Requirement |
From the line with "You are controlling" to the line with "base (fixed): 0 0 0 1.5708", retype every line exactly, including those two, and leave out the rest of the data below.

Materials provided |
————
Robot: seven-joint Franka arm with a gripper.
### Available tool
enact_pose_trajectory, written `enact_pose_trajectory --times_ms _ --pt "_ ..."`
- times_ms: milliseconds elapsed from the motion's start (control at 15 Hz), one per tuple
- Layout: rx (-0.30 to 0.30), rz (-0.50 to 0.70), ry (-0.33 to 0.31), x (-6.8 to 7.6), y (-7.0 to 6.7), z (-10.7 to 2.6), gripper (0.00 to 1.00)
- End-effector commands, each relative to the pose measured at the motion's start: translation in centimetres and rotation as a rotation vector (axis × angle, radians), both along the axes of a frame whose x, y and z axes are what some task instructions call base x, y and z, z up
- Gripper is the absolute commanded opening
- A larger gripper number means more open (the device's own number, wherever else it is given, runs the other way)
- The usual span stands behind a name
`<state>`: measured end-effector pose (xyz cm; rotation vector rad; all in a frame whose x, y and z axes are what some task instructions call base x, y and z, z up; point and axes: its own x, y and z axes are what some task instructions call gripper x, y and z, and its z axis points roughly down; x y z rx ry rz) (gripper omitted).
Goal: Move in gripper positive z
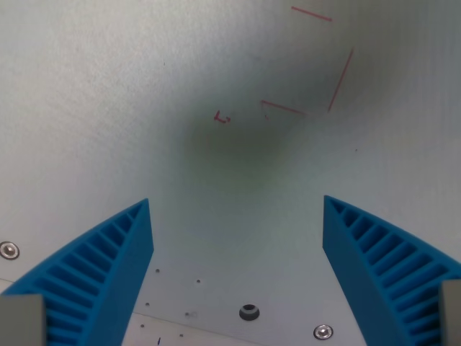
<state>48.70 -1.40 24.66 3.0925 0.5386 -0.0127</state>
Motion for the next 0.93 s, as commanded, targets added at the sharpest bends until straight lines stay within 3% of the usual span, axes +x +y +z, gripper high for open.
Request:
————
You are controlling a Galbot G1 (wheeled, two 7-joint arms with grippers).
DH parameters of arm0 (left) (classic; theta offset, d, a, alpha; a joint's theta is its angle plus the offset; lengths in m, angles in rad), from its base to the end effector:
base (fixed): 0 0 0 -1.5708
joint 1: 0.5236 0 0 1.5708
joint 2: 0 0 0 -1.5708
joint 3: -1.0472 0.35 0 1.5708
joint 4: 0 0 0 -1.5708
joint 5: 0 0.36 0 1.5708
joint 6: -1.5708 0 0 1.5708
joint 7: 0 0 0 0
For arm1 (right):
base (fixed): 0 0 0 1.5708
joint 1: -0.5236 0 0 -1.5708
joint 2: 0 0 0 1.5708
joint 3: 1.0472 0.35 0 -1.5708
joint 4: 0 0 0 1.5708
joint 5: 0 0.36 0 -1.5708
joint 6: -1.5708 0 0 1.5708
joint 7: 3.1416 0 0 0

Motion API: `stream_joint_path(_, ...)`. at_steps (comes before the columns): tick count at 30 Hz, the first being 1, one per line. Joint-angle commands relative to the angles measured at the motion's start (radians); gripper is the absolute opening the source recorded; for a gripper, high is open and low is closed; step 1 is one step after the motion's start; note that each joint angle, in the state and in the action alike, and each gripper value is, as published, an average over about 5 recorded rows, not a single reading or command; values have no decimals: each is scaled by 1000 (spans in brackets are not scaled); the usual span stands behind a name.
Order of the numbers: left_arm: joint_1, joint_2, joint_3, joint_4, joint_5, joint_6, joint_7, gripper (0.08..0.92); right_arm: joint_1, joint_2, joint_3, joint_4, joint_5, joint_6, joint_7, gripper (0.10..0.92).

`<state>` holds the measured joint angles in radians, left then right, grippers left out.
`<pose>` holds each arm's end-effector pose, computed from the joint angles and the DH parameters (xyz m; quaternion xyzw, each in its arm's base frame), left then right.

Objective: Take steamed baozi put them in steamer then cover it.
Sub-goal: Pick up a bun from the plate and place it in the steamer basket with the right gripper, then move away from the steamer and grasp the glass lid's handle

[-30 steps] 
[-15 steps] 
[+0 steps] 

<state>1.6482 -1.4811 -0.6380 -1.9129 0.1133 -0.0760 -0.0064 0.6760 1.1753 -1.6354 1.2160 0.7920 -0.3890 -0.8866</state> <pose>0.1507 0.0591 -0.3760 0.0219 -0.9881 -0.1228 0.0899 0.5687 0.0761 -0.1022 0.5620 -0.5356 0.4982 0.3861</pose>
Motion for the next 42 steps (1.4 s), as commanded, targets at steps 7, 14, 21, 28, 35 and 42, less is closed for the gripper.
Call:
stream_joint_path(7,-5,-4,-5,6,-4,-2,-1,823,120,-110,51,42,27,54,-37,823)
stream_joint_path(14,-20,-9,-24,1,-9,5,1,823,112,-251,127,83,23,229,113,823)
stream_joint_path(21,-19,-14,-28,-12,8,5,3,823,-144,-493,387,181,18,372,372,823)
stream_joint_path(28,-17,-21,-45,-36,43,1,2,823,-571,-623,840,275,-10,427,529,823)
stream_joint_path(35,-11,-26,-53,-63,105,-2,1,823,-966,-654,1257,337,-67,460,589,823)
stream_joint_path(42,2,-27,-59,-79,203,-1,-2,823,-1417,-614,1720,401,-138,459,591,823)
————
Response area |
You are controlling a Galbot G1 (wheeled, two 7-joint arms with grippers).
DH parameters of arm0 (left) (classic; theta offset, d, a, alpha; a joint's theta is its angle plus the offset; lengths in m, angles in rad), from its base to the end effector:
base (fixed): 0 0 0 -1.5708
joint 1: 0.5236 0 0 1.5708
joint 2: 0 0 0 -1.5708
joint 3: -1.0472 0.35 0 1.5708
joint 4: 0 0 0 -1.5708
joint 5: 0 0.36 0 1.5708
joint 6: -1.5708 0 0 1.5708
joint 7: 0 0 0 0
For arm1 (right):
base (fixed): 0 0 0 1.5708

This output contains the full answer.